In several of the poems in his stunning debut collection, Night Sky with Exit Wounds, Ocean Voung begins with an epigraph: a newspaper headline, a bit of history, a quote from Jeffrey Dahmer, to name a few. These facts stand above the poems, kept apart from the lyricism of Voung’s language and yet still vital. Lately, I keep running across poems in collections and in literary journals that use facts or trivia as part of, and sometimes the heart of, their piece. What place does the language of fact, of historical tidbits and pop culture trivia have within the language of poetry?

In Voung’s devastating “Seventh Circle of Earth,” the epigraph is a plainly stated headline:

“On April 27, 2011, a gay couple, Michael Humphrey and Clayton Capshaw, was murdered by immolation in their home in Dallas, Texas.—Dallas Voice.”

The body of the poem itself, though is seven footnotes attached to empty space, as if the entirety of the poem has been excised like these lives. The footnotes, however, explain in beautiful language a story of love and loss. “As if my finger/ tracing your collarbone/ behind closed doors,/ was enough/ to erase myself.” The poem is still alive, not gone, in the space of these footnotes—much like the lives of the dead are still alive somewhere, as long as we don’t forget them—something society has a habit of doing when it comes to victims who belong to marginalized groups. Here the fact at the start of the poem serves as the answer to the puzzle of the blank page, but it also reminds us that oftentimes the only thing noted about lives lost is how they were lost not how they were lived.

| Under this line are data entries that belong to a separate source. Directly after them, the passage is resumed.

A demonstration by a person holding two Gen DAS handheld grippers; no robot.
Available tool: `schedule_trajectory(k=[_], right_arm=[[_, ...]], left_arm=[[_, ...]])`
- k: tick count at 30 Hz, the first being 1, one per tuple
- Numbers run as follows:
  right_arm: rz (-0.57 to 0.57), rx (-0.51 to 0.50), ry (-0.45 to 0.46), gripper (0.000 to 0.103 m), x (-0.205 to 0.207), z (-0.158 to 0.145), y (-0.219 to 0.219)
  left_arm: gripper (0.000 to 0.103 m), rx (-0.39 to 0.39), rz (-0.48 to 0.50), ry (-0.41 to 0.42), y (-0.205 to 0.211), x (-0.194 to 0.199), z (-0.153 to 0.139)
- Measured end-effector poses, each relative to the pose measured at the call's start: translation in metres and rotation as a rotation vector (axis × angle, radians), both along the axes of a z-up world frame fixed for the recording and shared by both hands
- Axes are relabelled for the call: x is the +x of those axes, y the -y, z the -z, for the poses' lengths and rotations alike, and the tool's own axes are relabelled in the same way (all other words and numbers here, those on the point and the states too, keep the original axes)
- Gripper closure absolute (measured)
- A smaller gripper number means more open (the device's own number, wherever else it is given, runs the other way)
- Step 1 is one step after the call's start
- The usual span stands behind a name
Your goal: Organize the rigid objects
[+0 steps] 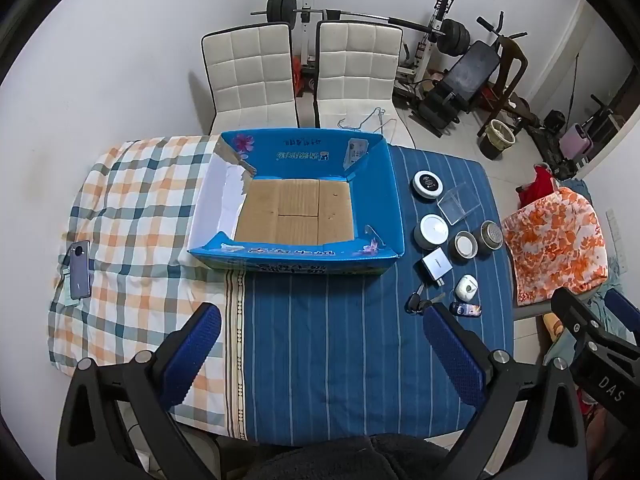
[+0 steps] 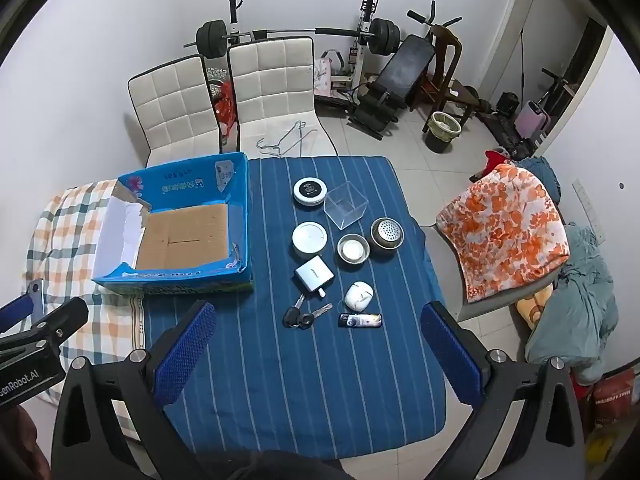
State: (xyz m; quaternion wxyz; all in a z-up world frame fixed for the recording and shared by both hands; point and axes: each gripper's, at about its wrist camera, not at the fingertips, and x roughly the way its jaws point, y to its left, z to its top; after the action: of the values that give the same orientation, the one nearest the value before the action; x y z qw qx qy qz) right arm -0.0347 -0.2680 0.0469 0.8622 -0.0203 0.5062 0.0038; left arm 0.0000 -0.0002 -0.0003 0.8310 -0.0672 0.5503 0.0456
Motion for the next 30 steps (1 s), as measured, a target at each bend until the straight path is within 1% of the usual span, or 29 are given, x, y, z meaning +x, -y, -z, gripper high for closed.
schedule_trajectory(k=[7,16,17,20,30], right_arm=[[-0.004,-0.003,0.003,0.000,0.000,0.001,-0.001],[-0.007,0.001,-0.026,0.000,-0.006,0.012,-0.007],[-0.015,0.000,-0.033,0.000,0.000,0.013,-0.002],[-0.021,0.003,-0.040,0.000,0.001,0.017,-0.002],[-0.024,0.000,-0.037,0.000,0.000,0.018,-0.003]], left_arm=[[0.000,-0.007,0.000,-0.009,-0.002,0.000,0.001],[0.000,-0.004,0.001,-0.038,0.001,-0.001,0.012],[0.000,-0.004,0.000,-0.041,0.000,-0.001,0.013],[0.000,-0.004,-0.003,-0.048,0.000,-0.002,0.015],[0.000,0.000,-0.006,-0.050,-0.001,-0.003,0.015]])
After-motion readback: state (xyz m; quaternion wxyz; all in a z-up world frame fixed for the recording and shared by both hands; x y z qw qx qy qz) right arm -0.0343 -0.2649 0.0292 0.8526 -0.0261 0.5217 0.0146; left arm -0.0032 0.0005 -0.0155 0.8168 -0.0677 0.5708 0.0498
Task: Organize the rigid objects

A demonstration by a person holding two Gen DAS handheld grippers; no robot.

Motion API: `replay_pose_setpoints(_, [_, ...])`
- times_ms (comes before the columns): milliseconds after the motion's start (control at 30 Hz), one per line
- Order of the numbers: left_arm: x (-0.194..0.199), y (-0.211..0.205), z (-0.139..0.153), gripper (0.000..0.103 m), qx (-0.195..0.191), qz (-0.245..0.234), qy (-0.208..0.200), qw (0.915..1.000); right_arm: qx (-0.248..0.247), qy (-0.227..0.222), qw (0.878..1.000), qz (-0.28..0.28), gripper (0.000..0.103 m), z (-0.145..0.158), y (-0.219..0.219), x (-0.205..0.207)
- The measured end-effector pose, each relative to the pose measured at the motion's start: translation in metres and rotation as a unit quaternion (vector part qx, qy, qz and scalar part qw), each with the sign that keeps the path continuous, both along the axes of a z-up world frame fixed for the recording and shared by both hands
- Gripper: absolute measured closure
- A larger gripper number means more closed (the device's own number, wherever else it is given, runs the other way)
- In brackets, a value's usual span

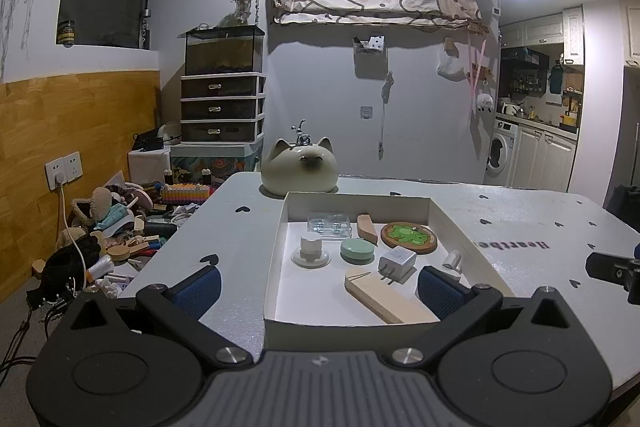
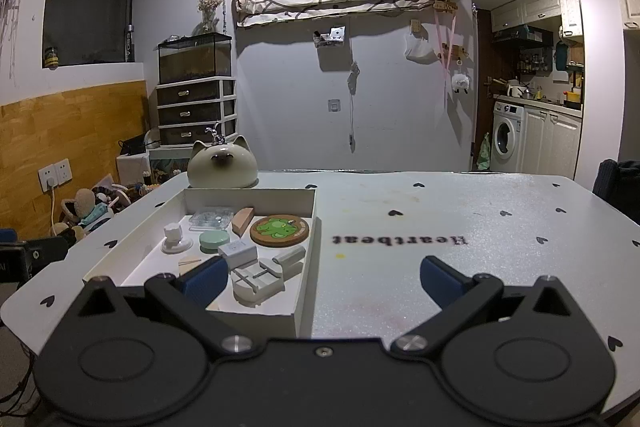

Nick Lantz, in his poem “What We Know of Death by Drowning,” uses facts in a slightly different way. The poem separates into six distinct sections—each of which is titled with a “famous” drowning: a circus seal who was believed to have committed suicide by drowning, Natalie Wood, Li Po, and more. Each section cycles through the deaths in abstract, yet haunting ways: “Let me tell you: death/ is a long silk glove/dropped to the floor” begins the section on Wood. The poem uses these famous facts—ones in some cases we may have heard about in passing—to make a larger claim about the connectedness of lives and, by that same virtue, deaths. It’s in the final, section, though, that Lantz upends this by using a man who was believed dead after faking his death by drowning, and was discovered alive years later in a routine traffic stop. The narrator of this section of the poem has become obsessed with drownings after his faked one, and thinks back to how the act of pretending to drown himself also irrevocably changed his sense of self. Here facts serve as the window in the poem, but like someone struggling in water, we quickly learn there’s much below the surface of the facts.

While these are just two examples of the use of facts in poems, there’s a huge variety of ways in which poems incorporate them to form a whole greater than the sum of their facts. Voung’s and Lantz’s stand out to me, though, because they both use these facts of deaths to hint at the richness of the lives behind them—these stories we can glimpse, but never know fully.